→ **DATASET EXTRACT**:
※ ※ ※

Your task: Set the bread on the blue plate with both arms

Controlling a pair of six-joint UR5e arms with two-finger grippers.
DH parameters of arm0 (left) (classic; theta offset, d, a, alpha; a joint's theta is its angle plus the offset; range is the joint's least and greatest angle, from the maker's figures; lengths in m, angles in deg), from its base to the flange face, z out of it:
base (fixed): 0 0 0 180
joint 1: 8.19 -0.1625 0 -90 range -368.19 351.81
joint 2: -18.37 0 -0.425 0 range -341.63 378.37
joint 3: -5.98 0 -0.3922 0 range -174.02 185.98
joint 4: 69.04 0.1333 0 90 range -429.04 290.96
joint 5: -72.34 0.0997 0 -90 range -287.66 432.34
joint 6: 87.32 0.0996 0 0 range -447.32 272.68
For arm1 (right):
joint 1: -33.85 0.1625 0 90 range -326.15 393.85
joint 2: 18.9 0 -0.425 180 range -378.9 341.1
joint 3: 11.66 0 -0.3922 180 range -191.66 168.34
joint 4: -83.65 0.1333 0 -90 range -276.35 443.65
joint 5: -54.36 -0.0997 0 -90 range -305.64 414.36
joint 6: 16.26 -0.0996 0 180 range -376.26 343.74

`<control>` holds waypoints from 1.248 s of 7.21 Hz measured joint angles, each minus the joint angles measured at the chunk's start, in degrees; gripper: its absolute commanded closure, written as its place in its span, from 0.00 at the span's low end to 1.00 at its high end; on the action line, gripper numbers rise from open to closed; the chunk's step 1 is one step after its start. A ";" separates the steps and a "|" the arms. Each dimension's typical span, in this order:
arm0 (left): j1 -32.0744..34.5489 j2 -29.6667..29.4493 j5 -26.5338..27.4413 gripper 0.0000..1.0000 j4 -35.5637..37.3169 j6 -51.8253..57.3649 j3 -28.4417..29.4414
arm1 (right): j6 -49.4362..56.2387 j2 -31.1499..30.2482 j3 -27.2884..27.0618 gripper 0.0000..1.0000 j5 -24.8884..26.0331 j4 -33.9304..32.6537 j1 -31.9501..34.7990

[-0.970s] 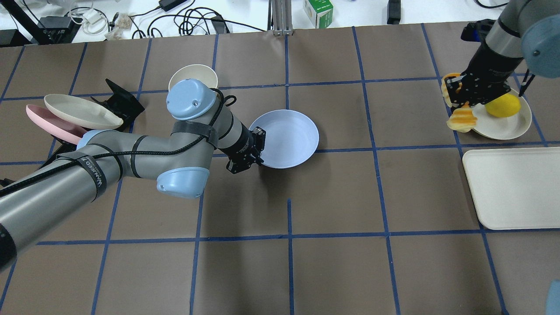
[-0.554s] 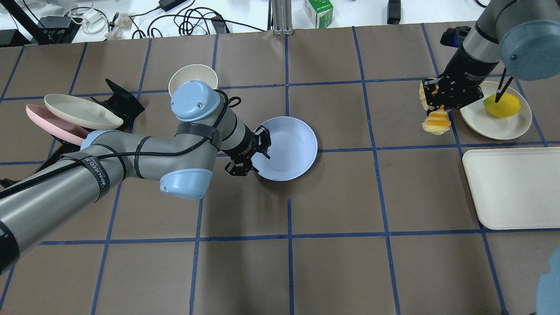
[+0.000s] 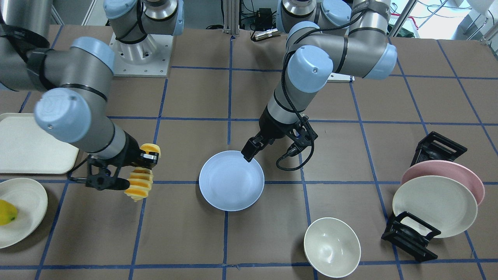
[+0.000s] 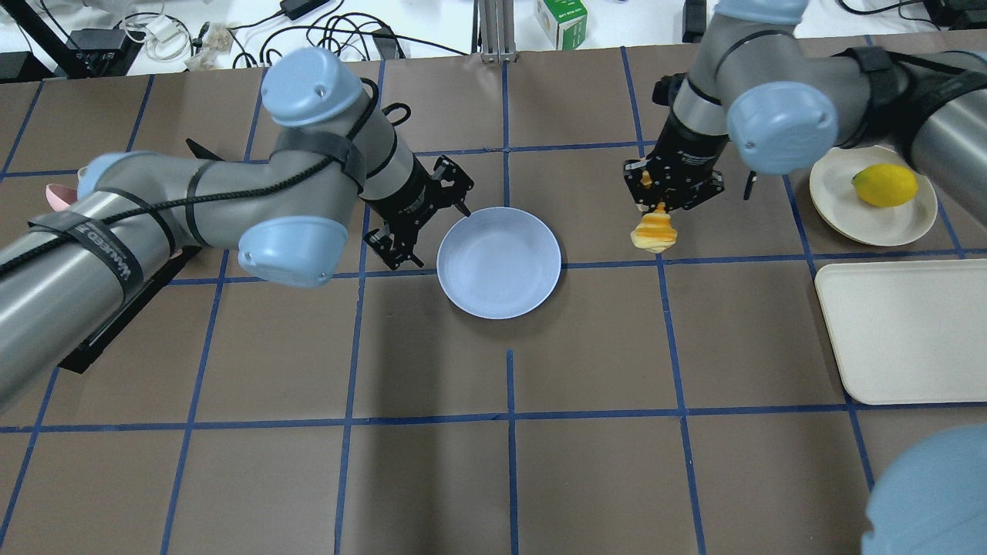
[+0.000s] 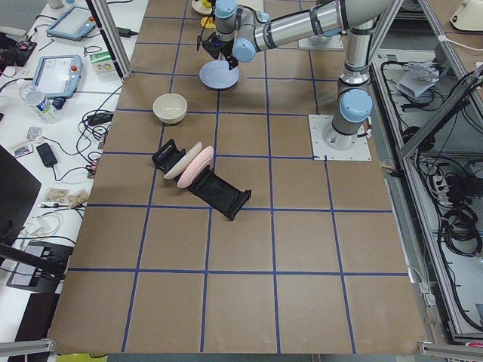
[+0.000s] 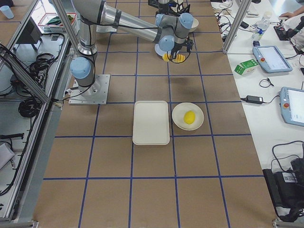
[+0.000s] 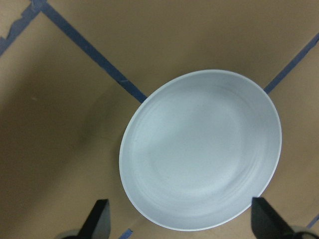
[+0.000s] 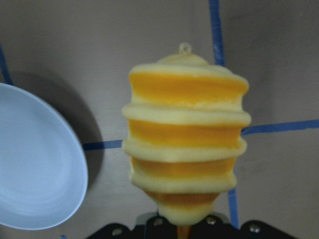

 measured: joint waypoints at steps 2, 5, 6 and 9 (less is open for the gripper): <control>-0.42 3.63 2.55 0.00 -17.77 7.53 9.67 | -7.51 3.59 -0.05 1.00 0.32 -8.45 9.17; -6.28 7.36 4.32 0.00 -31.72 26.13 14.11 | -12.01 5.67 -2.31 0.88 0.38 -12.39 16.51; -7.77 8.11 7.36 0.00 -32.39 32.86 14.33 | -12.18 5.81 -4.07 0.04 0.14 -13.34 17.01; -7.41 8.86 13.00 0.00 -26.24 40.23 13.88 | -12.13 6.02 -5.25 0.00 0.05 -17.11 16.98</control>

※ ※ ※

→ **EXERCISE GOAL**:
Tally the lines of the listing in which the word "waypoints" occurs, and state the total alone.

→ **RESPONSE BELOW**:
2